Tradition
My father rose early,
much before school time.
We'd hear his work-boots clunk
on the kitchen floor,
his key ring jangle,
hushed voices of him and Mom over coffee
speaking of the day ahead. Then he'd march off,
to saw and hammer, according to design,
beside others like him.
Home from school we tiptoed by the couch,
where he napped before his evening job.
Awake, he was a stubbled face,
a smoke-roughened voice—we treaded lightly.
He'd return at midnight,
while we slept, or pretended to,
telling scary stories in bed.
Mom invoked his name when her own tactics failed.
Now and then we felt his hand, broad and callused,
sting our bottoms.
One summer, he took two weeks off
to build a playroom in the cellar.
I helped sort the new two-by-fours, smooth like the foreheads of lovable horses:
Flicker, Trigger, the Black Beauty
Mom read to us on rainy afternoons.
I sat on the beams while he sawed.
He held them still while I sawed.
We worked all day, made peanut-butter sandwiches
with gobs of jelly, chocolate milk four tablespoons a glass
(lucky Mom was at Nana's).
We talked a lot those two weeks,
he and L about fourth grade,
tools, about baseball.
He said he'd take us to the circus
when it came to town.
That summer there were extra bills,
so he had to work every weekend.
When the circus came, Mom took us.
***
Now sixty-six, with hair as sparse
as our newborn daughter's,
my father still rises early,
remodeling the homes he once helped build.
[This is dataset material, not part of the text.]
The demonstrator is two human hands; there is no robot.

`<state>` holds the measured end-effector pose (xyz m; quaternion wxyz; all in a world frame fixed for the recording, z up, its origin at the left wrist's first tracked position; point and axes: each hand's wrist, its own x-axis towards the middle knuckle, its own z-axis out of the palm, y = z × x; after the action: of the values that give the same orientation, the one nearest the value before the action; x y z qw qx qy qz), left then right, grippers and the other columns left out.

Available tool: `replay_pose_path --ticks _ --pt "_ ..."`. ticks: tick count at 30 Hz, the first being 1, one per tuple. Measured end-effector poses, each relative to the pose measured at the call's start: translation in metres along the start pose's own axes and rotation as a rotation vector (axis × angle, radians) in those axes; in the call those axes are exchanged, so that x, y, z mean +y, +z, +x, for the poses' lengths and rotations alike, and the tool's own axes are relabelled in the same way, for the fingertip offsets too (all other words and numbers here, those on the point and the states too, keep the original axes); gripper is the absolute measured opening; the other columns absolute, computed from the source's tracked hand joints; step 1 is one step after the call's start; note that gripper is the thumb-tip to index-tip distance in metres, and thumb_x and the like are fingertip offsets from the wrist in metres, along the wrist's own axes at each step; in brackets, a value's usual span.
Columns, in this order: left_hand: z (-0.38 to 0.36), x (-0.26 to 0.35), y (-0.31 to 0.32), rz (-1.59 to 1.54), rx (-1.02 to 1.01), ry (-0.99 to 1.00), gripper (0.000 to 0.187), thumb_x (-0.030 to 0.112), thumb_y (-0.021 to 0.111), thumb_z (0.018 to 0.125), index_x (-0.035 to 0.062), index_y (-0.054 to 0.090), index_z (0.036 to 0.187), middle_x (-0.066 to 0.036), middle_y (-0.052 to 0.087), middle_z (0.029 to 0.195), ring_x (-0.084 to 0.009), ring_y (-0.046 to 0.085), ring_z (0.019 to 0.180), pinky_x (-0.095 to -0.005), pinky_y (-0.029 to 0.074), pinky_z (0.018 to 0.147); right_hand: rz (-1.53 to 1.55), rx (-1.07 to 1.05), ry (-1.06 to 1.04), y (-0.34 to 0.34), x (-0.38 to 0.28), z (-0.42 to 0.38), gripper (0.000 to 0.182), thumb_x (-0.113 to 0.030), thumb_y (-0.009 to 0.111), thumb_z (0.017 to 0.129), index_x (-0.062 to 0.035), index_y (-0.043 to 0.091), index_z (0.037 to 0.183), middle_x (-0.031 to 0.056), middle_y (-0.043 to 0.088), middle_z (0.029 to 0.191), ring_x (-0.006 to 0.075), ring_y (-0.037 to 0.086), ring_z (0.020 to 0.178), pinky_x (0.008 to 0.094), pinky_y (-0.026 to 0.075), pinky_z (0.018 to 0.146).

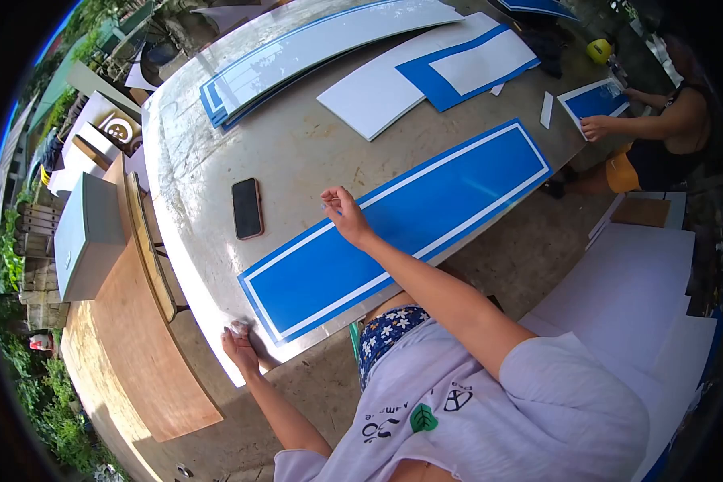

Once a month Deb and I drive up
and sit with them around their old Formica table.
I give my father little Susie to hold.
He takes her as if she might break
or start to cry and he'd have to hand her back.
Mom makes coffee, and she and Deb and I talk.
I look at my father, our tiny daughter nestled in his aging arms.
He smiles awkwardly, then looks away,
remembering when, because of need,
he didn't spend time with his children.